Паром причалил. Табличка над кассой гласила: БЮЮК АДА. Паром отвалил от пристани.
Подошедший контролер спросил у него билет. Он протянул банкноту в десять лир и сказал:
— Стамбул.
Контролер кивнул головой, что здесь означало «нет».
— Йок.
— Нет? Сколько? Кач бара?
— Йок Истанбул — Ялова.
Контролер взял протянутые деньги и вернул восемь лир сдачи и билет до Яловы на азиатском берегу.
Он сел на паром, идущий не в ту сторону. Он не возвращался в Стамбул. Он плыл в Ялову.
Он возражал, сначала на медленном разборчивом английском, затем на турецком, путанном и безнадежно отрывочном, что не может плыть в Ялову, что это невозможно. Он демонстрировал свой билет на самолет, указывая время отлета — восемь утра, — но не сумел вспомнить, как будет по-турецки «завтра». В своем отчаянии он хорошо понимал, что все это бесполезно: между БЮЮК АДА и Яловой не было больше остановок, и не будет других паромов, чтобы вернуться сегодня вечером в Стамбул. В Ялове придется сходить.
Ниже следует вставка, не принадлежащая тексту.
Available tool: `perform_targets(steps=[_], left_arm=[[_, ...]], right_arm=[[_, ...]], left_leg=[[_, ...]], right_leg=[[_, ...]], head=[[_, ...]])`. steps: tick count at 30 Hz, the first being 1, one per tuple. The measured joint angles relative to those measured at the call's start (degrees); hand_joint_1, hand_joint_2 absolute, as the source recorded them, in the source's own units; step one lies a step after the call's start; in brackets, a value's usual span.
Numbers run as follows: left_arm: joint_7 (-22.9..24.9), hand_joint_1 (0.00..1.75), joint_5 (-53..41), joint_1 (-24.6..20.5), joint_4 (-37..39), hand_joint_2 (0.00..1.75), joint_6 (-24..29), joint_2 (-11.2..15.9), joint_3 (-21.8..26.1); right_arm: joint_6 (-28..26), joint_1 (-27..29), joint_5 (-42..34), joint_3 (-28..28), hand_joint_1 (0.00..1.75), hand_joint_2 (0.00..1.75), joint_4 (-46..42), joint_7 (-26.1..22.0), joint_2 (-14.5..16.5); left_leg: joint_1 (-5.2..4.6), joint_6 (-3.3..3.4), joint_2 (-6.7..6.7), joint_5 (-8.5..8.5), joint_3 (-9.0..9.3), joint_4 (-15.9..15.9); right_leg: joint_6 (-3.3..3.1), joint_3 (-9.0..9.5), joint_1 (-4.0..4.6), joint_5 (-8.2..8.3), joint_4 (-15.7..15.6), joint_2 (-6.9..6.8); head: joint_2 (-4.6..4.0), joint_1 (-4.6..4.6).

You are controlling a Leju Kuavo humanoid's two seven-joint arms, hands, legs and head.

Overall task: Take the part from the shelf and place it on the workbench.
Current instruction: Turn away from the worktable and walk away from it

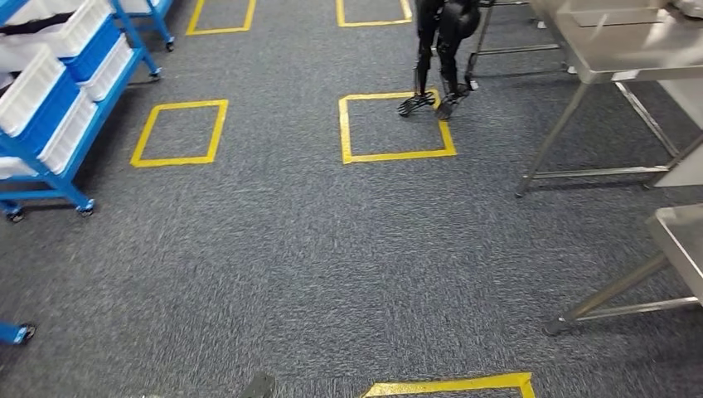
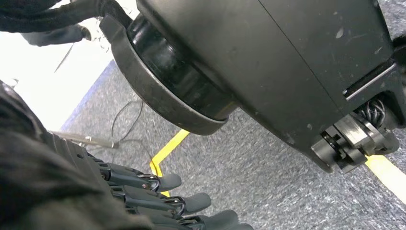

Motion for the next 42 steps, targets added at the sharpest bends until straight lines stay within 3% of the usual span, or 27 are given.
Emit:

Женщина и маленький мальчик стояли на оконечности деревянной пристани в конусе заснеженного света. Сами лампы фонарей были скрыты средней палубой парома. Мужчина, который долгое время провел облокотившись о борт, на негнущихся ногах спустился на пристань. Он направился прямо к женщине и маленькому мальчику. Клочки бумаги порхали в воздухе вокруг него, затем внезапный порыв ветра высоко взметнул их и отнес в черные воды.
Мужчина хмуро кивнул женщине, сказавшей несколько быстрых слов на турецком. Затем они пустились в путь, как уже делали множество раз до этого, к своему дому, мужчина впереди, его жена и сын в нескольких шагах сзади, по дороге, тянувшейся вдоль берега.